03/22/2020
I am a licensed counselor by trade, a self-proclaimed recovering perfectionist and now full-time wife, mama, teacher, chef, and chaos coordinator. I spent last week meeting virtually with many of my clients (practicing social distancing) and heard from each one of them how they are personally being impacted by Corona Virus and the ripple affects of the pandemic. There was not one of them who was not living life differently in some way. I keep saying that it feels like a movie and I’m just waiting for the director to yell “Cut”.

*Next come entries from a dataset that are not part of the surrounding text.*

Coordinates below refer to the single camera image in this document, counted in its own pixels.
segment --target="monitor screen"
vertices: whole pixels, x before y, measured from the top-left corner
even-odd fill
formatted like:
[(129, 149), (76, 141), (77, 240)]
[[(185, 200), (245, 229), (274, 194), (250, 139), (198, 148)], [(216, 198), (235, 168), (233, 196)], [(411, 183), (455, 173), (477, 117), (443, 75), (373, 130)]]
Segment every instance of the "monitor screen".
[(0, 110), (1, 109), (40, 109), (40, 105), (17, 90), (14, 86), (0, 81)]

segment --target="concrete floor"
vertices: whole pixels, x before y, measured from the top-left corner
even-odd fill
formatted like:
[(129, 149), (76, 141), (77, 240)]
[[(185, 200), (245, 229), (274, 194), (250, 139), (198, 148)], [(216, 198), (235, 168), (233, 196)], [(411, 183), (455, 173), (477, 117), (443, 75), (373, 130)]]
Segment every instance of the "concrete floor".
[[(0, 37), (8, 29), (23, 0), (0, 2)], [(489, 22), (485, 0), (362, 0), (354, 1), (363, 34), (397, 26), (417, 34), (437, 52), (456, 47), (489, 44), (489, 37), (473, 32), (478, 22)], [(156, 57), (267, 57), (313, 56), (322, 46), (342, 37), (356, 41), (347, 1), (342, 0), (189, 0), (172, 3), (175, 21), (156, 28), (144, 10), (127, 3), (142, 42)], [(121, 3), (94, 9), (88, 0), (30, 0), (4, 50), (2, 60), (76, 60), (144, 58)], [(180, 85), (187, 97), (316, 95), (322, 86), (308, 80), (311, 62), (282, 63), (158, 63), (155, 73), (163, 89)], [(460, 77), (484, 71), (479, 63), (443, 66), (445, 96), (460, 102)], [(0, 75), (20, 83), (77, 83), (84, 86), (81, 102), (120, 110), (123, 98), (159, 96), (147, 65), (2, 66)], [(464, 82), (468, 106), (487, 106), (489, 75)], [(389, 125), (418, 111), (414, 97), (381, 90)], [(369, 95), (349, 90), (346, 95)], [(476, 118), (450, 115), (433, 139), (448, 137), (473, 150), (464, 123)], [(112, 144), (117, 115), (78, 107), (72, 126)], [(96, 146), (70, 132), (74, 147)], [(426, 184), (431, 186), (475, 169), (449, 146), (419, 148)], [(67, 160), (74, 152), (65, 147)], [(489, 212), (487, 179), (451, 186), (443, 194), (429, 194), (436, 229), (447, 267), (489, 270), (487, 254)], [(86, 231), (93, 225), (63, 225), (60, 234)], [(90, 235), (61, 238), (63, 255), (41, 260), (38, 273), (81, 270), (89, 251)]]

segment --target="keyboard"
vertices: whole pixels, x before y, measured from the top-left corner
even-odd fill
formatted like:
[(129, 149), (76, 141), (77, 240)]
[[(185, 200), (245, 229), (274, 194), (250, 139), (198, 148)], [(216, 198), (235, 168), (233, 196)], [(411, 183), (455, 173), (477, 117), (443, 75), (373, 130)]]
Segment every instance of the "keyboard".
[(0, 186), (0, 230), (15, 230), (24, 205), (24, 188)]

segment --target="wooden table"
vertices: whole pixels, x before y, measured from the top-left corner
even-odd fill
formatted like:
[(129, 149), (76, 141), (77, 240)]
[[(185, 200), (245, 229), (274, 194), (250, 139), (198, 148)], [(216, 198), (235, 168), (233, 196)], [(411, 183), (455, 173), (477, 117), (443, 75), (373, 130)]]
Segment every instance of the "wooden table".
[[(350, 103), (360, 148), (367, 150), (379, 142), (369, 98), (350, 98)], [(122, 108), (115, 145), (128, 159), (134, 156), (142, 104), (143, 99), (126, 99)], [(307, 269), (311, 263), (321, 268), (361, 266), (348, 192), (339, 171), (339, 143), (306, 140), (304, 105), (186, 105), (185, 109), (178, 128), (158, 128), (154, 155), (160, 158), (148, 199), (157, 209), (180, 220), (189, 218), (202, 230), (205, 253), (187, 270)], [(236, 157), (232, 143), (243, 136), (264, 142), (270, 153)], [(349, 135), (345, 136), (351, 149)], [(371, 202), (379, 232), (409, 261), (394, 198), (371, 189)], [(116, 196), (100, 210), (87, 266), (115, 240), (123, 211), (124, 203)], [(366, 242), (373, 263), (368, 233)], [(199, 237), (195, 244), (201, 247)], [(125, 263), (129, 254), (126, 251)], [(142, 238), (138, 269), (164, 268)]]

I recently came across this quote by Viktor Frankl, Austrian psychiatrist and Holocaust survivor. "Life is never made unbearable by circumstances, but only by a lack of meaning and purpose." Did I say that Frankl was a Holocaust survivor? Four different concentration camps, loosing his father, mother and brother over the course of three years. Frankl knew suffering and hardship well. He was of the belief that living life allowing our current circumstances to dictate our attitudes and behaviors is to give up the freedom that each of us has—the freedom to choose our attitudes. He believed strongly that if we have a “why” then the “what” and the “how” are more bearable.
What if we began to practice that more in our current circumstances? What if we really directed our eyes, our ears, our hearts and our minds on the “why” we are called to practice social distancing instead of the discomfort and inconvenience? What if we called attention to the people who are currently sick or to the medical personnel who are on the front lines risking their lives? These are our “WHYS”. I think it’s time to start reminding ourselves that we are a part of something bigger than ourselves and embracing ways that we can work toward the SAME and BIGGER purpose of “flattening the curve”, ending the pandemic, and growing stronger together!
I will leave you with one last quote from Mr. Frankl. “Between stimulus and response there is a space. In that space is our power to choose our response. In our response lies our growth and our freedom.”